Directions for this task
Give the listing again word for word, excluding the pictures it contains.

Supplied information
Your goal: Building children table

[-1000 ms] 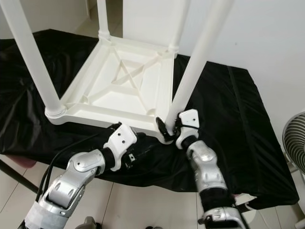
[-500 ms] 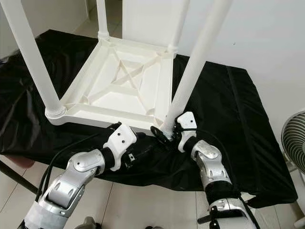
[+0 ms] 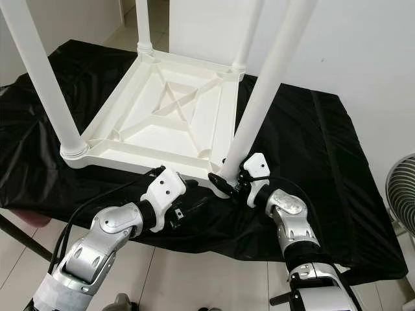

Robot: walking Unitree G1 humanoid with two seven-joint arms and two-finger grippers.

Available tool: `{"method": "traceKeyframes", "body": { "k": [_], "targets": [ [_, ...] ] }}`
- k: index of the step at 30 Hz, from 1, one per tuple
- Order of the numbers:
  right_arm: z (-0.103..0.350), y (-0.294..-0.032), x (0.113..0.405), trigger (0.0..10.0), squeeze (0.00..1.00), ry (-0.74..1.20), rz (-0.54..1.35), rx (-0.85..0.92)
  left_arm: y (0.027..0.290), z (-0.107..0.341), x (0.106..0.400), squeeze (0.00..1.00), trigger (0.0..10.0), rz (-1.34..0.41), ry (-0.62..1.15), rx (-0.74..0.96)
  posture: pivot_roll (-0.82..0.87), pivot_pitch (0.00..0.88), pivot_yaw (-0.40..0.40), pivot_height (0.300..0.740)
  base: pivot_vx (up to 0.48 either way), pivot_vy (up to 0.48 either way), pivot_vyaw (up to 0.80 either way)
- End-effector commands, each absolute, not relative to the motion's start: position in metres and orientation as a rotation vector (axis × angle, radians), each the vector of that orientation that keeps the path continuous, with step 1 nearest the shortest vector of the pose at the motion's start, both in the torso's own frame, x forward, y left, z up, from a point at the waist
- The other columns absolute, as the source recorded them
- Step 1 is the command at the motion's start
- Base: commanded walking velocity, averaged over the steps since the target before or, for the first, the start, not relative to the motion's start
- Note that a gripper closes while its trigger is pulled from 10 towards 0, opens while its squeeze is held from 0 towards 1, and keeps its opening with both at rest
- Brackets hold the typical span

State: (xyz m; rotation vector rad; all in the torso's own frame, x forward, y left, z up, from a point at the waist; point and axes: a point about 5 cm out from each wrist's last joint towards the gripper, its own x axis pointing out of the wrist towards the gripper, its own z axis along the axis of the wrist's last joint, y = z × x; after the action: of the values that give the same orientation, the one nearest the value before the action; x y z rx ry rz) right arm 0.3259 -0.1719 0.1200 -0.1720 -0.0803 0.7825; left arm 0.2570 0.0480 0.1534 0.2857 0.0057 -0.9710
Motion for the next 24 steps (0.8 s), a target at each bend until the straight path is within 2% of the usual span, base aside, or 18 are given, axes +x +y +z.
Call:
{"method": "traceKeyframes", "body": {
  "k": [1,4,11,14,16,19,24],
  "targets": [
    [0.122,-0.178,0.327,0.0,0.00,-0.094,0.707,-0.158,0.045,0.152,0.255,0.00,10.0,-0.961,0.010,0.277,0.14,0.064,-0.101,0.740,0.000,0.000,0.00],
    [0.121,-0.173,0.328,0.0,0.00,-0.095,0.609,-0.128,0.045,0.151,0.254,0.00,10.0,-0.960,0.012,0.273,0.14,0.069,-0.103,0.740,0.000,0.000,0.00],
    [0.118,-0.162,0.323,0.0,0.00,-0.110,0.520,-0.085,0.045,0.151,0.254,0.00,10.0,-0.960,0.015,0.274,0.14,0.074,-0.102,0.740,0.000,0.000,0.00],
    [0.117,-0.153,0.318,0.0,0.00,-0.102,0.369,-0.041,0.046,0.149,0.253,0.00,10.0,-0.962,0.021,0.275,0.14,0.083,-0.100,0.740,0.000,0.000,0.00],
    [0.117,-0.153,0.318,0.0,0.00,-0.102,0.369,-0.041,0.046,0.149,0.253,0.00,10.0,-0.962,0.021,0.275,0.14,0.083,-0.100,0.740,0.000,0.000,0.00],
    [0.120,-0.139,0.312,0.0,0.00,-0.123,0.211,-0.005,0.045,0.149,0.252,0.00,10.0,-0.971,0.025,0.273,0.13,0.086,-0.099,0.740,0.000,0.000,0.00],
    [0.121,-0.131,0.309,0.0,0.00,-0.121,0.137,-0.006,0.045,0.148,0.253,0.00,10.0,-0.974,0.025,0.274,0.13,0.085,-0.099,0.740,0.000,0.000,0.00]
  ]
}}
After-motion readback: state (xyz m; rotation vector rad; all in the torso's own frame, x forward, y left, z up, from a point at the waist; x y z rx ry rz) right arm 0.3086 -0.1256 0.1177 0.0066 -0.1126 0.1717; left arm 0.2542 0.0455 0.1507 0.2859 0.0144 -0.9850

Result of this exercise
Your goal: Building children table

[-1000 ms] 
[-500 ms] 
[+0 ms] 

Robot: walking Unitree G1 humanoid with two seven-joint arms and two-finger grippers.

Available tool: `{"method": "traceKeyframes", "body": { "k": [_], "targets": [ [_, ...] ] }}`
- k: index of the step at 30 Hz, from 1, one per tuple
- Order of the numbers:
  right_arm: z (-0.103..0.350), y (-0.294..-0.032), x (0.113..0.405), trigger (0.0..10.0), squeeze (0.00..1.00), ry (-0.74..1.20), rz (-0.54..1.35), rx (-0.85..0.92)
  left_arm: y (0.027..0.290), z (-0.107..0.341), x (0.106..0.400), squeeze (0.00..1.00), trigger (0.0..10.0), rz (-1.34..0.41), ry (-0.62..1.15), rx (-0.74..0.96)
  posture: pivot_roll (-0.82..0.87), pivot_pitch (0.00..0.88), pivot_yaw (-0.40..0.40), pivot_height (0.300..0.740)
  base: pivot_vx (up to 0.48 either way), pivot_vy (up to 0.48 either way), pivot_vyaw (up to 0.80 either way)
- End-effector commands, each absolute, not relative to the motion's start: position in metres and orientation as a rotation vector (axis × angle, radians), each the vector of that orientation that keeps the path continuous, with step 1 nearest the shortest vector of the pose at the motion's start, both in the torso's own frame, x forward, y left, z up, from a point at the waist
- The other columns absolute, as the source recorded them
- Step 1 is the command at the motion's start
- Base: commanded walking velocity, averaged over the steps since the target before or, for the first, the start, not relative to the motion's start
- Note that a gripper closes while its trigger is pulled from 10 towards 0, opens while its squeeze is held from 0 towards 1, and keeps its opening with both at rest
- Brackets hold the typical span

State: (xyz m; rotation vector rad; all in the torso's own frame, x forward, y left, z up, from a point at the waist; point and axes: a point about 5 cm out from each wrist's last joint towards the gripper, its own x axis pointing out of the wrist towards the gripper, its own z axis along the axis of the wrist's last joint, y = z × x; after the action: of the values that give the same orientation, the one nearest the value before the action; x y z rx ry rz) right arm 0.3259 -0.1719 0.1200 -0.1720 -0.0803 0.7825; left arm 0.2570 0.0480 0.1534 0.2857 0.0057 -0.9710
Motion for the next 24 steps (0.8 s), a target at each bend until the straight path is within 2% of the usual span, base aside, or 18 are given, axes +x +y +z.
Call:
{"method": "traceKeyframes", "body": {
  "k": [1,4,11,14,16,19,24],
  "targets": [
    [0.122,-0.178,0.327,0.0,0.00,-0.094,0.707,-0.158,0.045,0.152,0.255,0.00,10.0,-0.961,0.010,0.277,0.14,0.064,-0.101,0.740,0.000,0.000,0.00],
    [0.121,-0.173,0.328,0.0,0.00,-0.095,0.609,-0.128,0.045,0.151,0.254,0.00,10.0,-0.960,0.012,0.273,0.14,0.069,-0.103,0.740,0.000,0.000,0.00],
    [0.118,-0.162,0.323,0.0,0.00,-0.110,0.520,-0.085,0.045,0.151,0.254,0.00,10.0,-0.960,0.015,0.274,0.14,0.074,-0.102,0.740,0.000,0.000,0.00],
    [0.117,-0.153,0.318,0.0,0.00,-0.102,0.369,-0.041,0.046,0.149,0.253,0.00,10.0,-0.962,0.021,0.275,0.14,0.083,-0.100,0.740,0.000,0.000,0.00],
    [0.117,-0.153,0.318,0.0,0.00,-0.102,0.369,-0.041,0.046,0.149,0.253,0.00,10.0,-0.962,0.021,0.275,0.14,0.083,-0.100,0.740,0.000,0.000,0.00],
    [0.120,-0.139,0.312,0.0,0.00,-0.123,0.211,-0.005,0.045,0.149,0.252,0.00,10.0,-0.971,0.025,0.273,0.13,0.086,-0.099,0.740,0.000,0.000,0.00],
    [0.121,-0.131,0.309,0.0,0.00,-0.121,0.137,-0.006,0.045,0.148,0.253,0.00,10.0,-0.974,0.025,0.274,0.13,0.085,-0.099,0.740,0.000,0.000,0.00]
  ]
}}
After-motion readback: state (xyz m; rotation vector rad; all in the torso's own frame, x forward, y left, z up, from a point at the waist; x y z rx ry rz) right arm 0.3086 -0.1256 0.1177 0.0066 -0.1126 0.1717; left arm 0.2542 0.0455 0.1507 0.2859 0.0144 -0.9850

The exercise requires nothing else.